__What you are asked to do__: Go through the lines below and count those that contain "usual"; the number is all that should be returned.

____ Dataset records

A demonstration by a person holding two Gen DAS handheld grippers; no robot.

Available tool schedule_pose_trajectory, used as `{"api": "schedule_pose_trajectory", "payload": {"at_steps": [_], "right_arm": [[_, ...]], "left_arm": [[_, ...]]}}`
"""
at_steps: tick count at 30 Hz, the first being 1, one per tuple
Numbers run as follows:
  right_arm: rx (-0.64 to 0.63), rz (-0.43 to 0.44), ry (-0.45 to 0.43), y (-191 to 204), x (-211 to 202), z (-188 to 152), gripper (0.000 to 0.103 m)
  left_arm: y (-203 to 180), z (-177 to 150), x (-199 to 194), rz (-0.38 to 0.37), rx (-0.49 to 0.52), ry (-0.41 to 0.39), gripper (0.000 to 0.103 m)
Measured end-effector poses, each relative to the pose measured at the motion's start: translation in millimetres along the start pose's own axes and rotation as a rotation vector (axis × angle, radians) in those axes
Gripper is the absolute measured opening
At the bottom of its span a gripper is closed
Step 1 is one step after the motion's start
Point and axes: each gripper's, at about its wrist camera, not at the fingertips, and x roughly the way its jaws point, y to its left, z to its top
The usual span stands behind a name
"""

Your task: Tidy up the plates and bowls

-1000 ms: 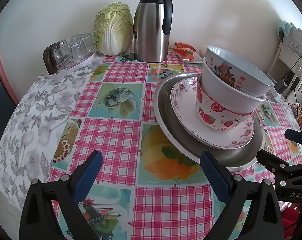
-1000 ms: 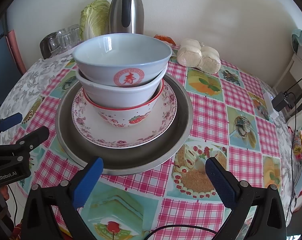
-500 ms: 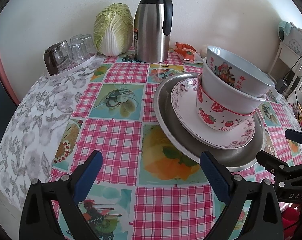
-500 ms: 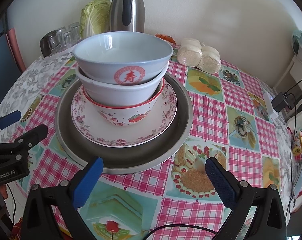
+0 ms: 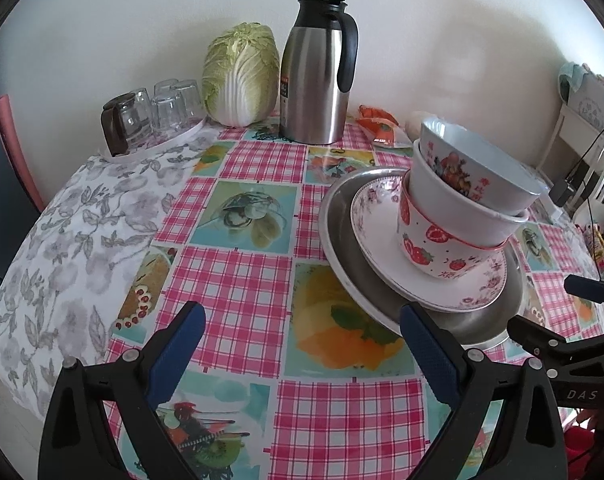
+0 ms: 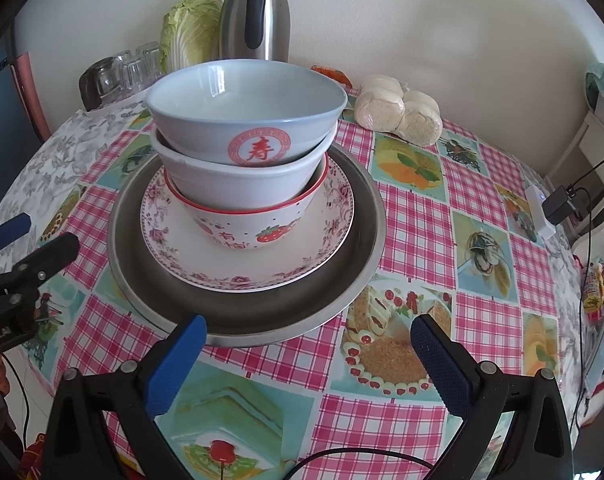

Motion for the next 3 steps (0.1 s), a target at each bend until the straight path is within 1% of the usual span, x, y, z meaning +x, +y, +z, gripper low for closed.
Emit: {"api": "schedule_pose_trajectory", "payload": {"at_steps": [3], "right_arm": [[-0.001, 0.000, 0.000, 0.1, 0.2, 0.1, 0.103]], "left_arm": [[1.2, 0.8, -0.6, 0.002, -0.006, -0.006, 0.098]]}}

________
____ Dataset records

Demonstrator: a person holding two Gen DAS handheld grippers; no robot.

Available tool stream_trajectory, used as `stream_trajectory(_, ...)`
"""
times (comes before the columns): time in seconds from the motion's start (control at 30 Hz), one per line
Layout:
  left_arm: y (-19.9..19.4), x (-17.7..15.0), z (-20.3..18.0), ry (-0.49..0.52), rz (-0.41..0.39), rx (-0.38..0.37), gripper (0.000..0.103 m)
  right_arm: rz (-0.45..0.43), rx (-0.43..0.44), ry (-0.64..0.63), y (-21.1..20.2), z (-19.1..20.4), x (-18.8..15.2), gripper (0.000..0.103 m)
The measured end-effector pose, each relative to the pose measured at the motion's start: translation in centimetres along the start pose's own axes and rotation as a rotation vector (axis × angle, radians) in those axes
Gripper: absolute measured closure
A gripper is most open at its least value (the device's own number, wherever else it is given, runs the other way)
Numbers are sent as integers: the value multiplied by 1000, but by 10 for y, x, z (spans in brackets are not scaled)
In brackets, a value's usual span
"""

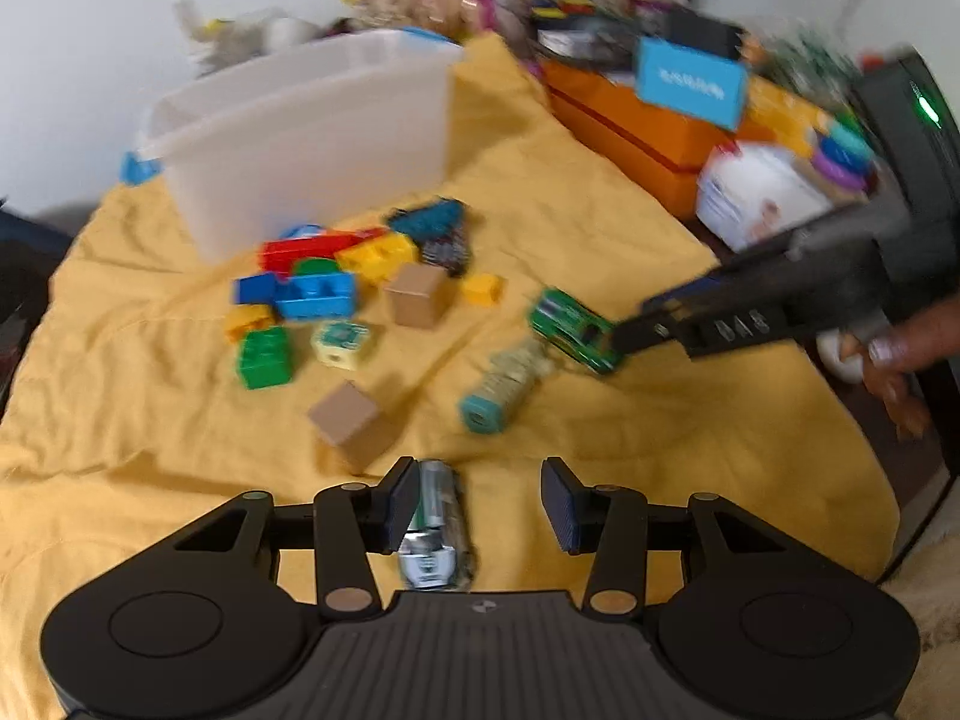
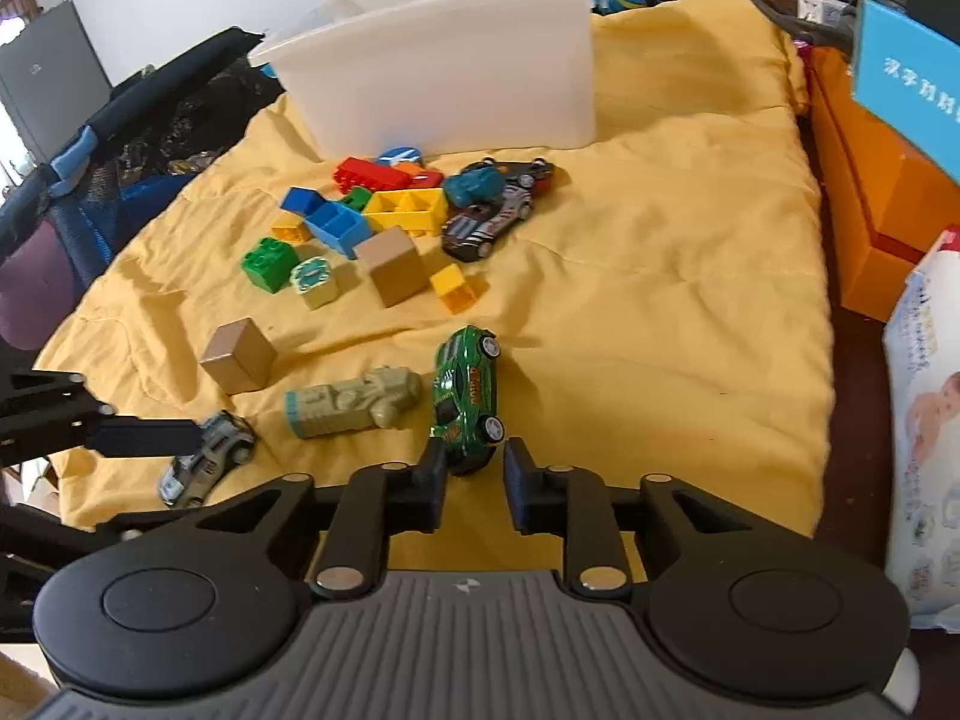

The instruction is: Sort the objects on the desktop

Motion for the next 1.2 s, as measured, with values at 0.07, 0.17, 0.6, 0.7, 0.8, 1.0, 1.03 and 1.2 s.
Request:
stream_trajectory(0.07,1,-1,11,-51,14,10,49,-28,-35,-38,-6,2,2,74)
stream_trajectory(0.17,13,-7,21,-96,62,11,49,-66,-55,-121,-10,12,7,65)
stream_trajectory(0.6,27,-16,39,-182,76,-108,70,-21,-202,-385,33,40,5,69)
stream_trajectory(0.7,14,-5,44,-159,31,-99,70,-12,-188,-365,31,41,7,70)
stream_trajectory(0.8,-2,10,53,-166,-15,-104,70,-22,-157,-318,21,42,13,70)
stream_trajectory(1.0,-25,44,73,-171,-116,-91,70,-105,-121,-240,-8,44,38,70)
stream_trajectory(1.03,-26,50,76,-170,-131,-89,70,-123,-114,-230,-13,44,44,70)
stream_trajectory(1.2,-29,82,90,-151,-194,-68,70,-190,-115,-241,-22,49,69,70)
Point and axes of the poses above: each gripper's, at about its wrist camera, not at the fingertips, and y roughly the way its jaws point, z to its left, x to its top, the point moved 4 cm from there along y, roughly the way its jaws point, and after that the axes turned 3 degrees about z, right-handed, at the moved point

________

__Answer to this task__: 3